Previous | Next | Up | Table of Contents

5.6. Obfuscation

The following shows the Obfuscation tab of the Project Settings dialog:

Some strings remain in the PHP bytecode stream after encoding. For example, local variable names are present after compilation. To prevent these strings from appearing in encoded files, the Encoder features an optional obfuscation processor that is used after the PHP source has been encoded to compiled bytecode.

Obfuscation options

The checked boxes determine which aspects of the compiled PHP bytecode will be obfuscated. Currently class and method names, line numbers, global function names and local variable names can be obfuscated. The Obfuscation key should contain a secret phrase to be used when obfuscating strings. A random obfuscation key can be created by clicking on the Generate random key button. The obfuscation algorithm is a one way process that would require a brute force attack and knowledge of the key to reverse.

Note: If local variable obfuscation is used, variable variable assignment may not work as expected (e.g. $$keyName = $value).

Obfuscation exclusions

While it can be desirable to obfuscate names, it is sometimes necessary to prevent specific class, method and function names from being obfuscated. Such cases include elements in non-obfuscated code that are to be referenced from obfuscated code, elements in obfuscated scripts that are to be called by unencoded scripts, and functions in obfuscated code used as callbacks to builtin functions.

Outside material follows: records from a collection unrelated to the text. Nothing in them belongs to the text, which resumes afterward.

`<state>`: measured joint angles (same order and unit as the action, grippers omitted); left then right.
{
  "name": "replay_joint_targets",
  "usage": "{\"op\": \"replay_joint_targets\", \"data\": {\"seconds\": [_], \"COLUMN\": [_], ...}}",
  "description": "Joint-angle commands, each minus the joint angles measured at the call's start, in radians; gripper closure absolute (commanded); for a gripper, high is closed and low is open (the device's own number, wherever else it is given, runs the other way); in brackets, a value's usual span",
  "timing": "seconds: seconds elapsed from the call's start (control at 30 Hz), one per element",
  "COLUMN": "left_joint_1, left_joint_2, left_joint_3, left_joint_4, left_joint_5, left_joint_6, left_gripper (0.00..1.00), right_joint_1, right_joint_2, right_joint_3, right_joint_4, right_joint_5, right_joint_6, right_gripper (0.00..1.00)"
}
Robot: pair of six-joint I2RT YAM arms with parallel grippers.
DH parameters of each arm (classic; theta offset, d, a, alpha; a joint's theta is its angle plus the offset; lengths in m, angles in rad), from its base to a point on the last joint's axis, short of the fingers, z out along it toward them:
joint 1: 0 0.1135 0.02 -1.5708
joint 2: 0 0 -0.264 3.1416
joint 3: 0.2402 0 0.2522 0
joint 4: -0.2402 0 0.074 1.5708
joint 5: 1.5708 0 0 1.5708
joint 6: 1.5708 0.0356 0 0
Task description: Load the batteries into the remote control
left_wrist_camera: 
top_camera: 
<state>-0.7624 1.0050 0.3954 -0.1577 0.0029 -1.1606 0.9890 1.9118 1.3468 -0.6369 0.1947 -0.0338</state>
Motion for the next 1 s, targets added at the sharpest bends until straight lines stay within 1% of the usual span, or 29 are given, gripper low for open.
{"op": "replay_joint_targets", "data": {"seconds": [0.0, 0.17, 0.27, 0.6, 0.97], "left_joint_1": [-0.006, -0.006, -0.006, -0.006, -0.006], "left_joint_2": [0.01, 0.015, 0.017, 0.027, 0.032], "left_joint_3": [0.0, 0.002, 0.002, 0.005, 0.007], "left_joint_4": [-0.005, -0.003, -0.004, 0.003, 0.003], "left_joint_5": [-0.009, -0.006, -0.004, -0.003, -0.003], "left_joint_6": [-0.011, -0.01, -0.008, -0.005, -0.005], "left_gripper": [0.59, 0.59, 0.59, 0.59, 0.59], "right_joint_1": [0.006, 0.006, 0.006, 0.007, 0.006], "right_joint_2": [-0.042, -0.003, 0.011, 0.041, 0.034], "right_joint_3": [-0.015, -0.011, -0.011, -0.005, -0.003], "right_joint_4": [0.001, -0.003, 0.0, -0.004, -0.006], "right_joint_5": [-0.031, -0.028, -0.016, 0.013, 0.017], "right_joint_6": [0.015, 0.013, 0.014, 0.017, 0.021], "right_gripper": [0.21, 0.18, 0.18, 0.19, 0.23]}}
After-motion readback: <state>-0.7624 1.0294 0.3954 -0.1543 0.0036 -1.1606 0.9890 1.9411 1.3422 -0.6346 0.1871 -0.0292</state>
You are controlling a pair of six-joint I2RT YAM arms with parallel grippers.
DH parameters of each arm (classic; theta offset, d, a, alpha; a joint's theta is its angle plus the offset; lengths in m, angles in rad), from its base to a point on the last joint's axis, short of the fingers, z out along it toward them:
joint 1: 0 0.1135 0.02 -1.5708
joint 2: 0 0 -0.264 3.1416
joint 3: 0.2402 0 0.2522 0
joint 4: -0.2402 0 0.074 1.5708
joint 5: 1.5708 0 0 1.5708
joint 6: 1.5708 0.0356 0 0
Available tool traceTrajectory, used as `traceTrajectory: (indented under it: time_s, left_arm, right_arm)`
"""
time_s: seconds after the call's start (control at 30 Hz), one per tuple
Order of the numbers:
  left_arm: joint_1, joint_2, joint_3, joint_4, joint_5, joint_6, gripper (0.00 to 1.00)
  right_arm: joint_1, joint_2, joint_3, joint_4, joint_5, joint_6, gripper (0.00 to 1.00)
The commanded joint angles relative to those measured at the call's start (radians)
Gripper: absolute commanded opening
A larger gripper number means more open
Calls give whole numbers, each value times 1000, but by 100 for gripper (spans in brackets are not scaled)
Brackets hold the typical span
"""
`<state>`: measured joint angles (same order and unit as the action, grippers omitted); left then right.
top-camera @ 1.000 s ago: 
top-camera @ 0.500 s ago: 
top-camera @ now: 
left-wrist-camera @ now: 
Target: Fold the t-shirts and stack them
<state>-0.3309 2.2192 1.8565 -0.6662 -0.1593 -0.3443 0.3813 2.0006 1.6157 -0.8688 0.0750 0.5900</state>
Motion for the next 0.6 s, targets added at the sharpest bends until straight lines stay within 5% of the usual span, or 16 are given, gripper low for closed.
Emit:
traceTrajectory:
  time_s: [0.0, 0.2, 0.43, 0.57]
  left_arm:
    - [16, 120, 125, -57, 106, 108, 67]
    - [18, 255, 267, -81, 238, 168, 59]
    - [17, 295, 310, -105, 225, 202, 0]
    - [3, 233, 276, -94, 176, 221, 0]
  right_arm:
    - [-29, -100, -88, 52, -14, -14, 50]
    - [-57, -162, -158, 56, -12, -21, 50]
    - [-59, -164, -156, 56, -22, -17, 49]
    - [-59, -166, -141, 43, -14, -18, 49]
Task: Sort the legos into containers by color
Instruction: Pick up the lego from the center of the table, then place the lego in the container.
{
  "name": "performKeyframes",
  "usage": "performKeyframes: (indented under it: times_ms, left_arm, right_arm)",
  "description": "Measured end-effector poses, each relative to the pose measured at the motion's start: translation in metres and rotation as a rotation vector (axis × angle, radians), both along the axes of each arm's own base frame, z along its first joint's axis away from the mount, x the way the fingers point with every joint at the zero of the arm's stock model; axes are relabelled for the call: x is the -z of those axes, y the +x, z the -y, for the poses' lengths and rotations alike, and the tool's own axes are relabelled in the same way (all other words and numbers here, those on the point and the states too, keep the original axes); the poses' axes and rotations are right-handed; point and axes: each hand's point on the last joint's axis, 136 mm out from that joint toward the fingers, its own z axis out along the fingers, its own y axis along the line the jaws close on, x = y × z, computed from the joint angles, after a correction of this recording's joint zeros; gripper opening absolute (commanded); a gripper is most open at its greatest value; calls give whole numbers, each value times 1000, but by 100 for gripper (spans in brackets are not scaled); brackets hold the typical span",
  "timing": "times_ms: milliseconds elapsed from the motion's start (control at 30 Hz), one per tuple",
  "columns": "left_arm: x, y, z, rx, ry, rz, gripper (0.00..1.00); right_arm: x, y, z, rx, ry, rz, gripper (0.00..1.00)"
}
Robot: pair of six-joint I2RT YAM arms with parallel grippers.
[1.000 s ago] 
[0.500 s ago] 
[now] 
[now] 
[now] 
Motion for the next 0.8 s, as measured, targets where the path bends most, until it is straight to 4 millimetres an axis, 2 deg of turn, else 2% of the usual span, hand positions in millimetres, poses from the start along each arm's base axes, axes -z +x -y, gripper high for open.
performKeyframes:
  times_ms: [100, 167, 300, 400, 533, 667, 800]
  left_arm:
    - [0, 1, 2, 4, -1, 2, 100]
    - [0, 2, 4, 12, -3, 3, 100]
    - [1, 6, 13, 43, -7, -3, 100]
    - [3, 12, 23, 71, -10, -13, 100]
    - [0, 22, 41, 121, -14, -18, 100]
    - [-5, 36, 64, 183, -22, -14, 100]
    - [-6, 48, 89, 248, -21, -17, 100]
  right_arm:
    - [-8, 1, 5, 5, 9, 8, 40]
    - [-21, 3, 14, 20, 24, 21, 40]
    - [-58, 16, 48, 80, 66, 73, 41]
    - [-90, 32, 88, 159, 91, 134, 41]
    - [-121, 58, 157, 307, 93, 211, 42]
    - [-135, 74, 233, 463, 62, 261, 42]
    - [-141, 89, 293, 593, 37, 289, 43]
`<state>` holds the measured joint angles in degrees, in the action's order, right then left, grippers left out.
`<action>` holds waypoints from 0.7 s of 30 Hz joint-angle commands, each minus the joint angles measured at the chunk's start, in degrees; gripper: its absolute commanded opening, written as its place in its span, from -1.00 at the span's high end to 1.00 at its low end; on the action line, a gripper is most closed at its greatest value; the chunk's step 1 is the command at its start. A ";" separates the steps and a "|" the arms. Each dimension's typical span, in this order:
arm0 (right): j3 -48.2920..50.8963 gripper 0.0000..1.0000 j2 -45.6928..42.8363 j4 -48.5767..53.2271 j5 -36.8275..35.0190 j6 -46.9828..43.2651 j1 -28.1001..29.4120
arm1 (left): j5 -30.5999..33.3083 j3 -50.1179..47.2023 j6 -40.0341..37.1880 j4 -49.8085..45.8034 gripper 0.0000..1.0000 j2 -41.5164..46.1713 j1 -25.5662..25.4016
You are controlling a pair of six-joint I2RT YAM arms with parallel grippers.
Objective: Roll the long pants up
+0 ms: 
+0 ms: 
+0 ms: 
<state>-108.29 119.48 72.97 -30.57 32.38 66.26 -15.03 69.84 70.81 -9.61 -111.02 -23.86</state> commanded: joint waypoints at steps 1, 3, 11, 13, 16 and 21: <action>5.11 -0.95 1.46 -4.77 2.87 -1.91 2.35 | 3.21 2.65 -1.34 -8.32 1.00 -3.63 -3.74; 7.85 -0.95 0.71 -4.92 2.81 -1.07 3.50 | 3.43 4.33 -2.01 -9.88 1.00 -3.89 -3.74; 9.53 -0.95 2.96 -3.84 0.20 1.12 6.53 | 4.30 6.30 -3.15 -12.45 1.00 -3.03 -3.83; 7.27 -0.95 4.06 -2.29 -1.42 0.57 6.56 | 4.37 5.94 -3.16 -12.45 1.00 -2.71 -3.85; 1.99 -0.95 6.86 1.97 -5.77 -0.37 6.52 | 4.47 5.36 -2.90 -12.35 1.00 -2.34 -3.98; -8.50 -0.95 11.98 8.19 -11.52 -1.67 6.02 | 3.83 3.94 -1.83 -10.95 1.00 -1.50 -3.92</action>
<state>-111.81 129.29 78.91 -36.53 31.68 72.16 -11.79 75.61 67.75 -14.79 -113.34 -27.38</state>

To specify these exceptions, a text file should be created with the required elements. The text file can contain sections identified with [classes], [methods] and [functions], followed by the names of the classes, methods and functions occurring one per line in the relevant section. Namespaces should be used where relevant. The absolute path to this file should be entered in the Exclusion file field.

An example of an exclusion file is below:

[classes]
# Exclude our GlobalModule class for introspection purposes
GlobalModule 
Provider\Module
[methods]
getName
[functions]
fn1 # used with preg_replace so we mustn't obfuscate 
fn2 

Blank lines and text appearing after a # character in an exclusion file are ignored.

Notes:

  1. excluding a function will also disable obfuscation of any local variables within that function.
  2. excluding a class name will exclude just the name of the class from being obfuscated and not any contents of the class such as methods.
  3. for security reasons, excluding a method name will exclude it from being obfuscated in all classes having a method of the same name, which avoids needing a reversible obfuscation technique.
  4. variable variable assignment (e.g. $$keyName = $value) may not work as expected if local variable obfuscation is used. Excluding the function from being obfuscated where such assignments are used will handle this case.